_Problem to solve_. Please transcribe the listing below in full, exactly as written, leaving out its pictures.

Start of Provided data

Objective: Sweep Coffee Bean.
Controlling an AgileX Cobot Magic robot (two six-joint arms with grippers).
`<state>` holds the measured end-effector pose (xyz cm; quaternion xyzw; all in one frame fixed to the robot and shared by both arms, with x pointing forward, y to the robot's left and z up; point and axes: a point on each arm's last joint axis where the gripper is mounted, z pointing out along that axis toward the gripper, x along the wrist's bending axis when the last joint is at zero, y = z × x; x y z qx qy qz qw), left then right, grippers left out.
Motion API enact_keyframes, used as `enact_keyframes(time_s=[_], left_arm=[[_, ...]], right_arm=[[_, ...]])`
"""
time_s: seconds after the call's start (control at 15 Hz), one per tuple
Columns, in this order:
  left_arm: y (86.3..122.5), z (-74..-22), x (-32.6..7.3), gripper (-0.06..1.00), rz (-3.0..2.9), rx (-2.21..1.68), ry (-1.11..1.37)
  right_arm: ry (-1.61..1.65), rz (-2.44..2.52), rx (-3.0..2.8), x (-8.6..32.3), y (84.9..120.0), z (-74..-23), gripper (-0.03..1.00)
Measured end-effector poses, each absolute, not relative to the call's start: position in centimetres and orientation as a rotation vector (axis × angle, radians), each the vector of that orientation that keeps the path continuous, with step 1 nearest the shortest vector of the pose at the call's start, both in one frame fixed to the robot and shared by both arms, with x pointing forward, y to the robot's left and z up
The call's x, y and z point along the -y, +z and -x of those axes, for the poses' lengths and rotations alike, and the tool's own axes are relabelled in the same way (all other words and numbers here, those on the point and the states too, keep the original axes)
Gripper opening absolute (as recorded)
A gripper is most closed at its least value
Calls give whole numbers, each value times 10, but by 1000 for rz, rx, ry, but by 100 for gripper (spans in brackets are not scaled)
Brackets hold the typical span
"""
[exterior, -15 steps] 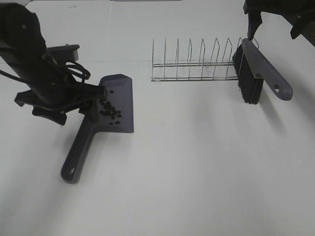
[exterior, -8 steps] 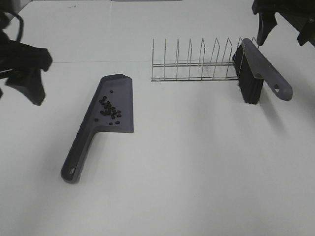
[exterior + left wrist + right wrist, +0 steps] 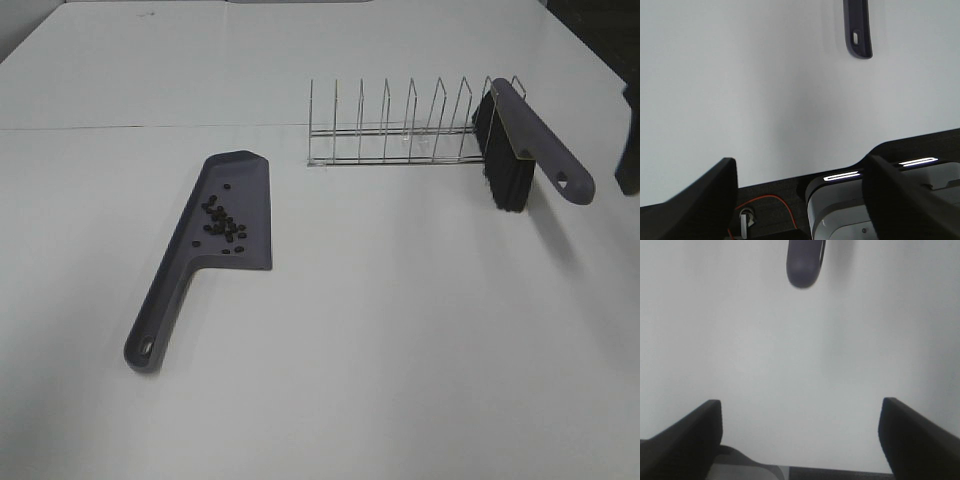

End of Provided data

_Answer for the task_.
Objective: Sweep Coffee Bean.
Controlling an AgileX Cobot Magic robot (two six-joint arms with grippers).
`<state>` holds the measured end-effector pose (xyz cm; quaternion xyzw; all in one frame fixed to the robot and shared by both arms, with x pointing forward, y to the robot's left and z up; point and axes: a point on each arm's last joint axis where the gripper is mounted, z pointing out along that axis toward the gripper, x along the wrist's bending axis when the last joint is at zero, y = z × x; x y z qx qy qz qw), left then right, grippers left out.
Motion API enact_keyframes, used as `enact_keyframes(time_s=[_], left_arm=[[_, ...]], right_arm=[[_, ...]])`
"""
time_s: seconds after the call's start (control at 15 Hz), one per tuple
Columns, in this order:
  left_arm: y (86.3..122.5), z (-74..-22), x (-32.6..7.3), gripper (-0.06..1.00), rz (-3.0..2.9), rx (-2.21..1.68), ry (-1.11..1.37)
  right_arm: ry (-1.61..1.65), rz (-2.44..2.52), rx (-3.0..2.8), x (-8.6..32.3), y (84.9..120.0), z (-74..-23), gripper (-0.03..1.00)
Measured end-effector poses, each absolute, not relative to the call's start: position in centimetres and orientation as a rotation vector (axis × angle, radians), each the vector of that orientation that keeps the path continuous, with step 1 nearest the shortest vector of the pose at the call's start, both in one frame fixed to the robot and shared by both arms, with x pointing forward, y to the robot's left and z up
The call's x, y and z point along the -y, +z and -x of those axes, for the poses' lengths and rotations alike, and the tool's own axes are relabelled in the same way (all other words and numbers here, those on the point and the states too, keep the original axes)
Gripper opening absolute (as recorded)
A gripper is most closed at its least value
Calls give whole numbers, each value times 10, but by 1000 for rz, rx, ry, but by 100 for gripper (spans in brackets are not scaled)
Brackets hold the typical span
"""
[exterior, -15 steps] 
[exterior, -8 steps] 
[exterior + left wrist + right wrist, +0 steps] 

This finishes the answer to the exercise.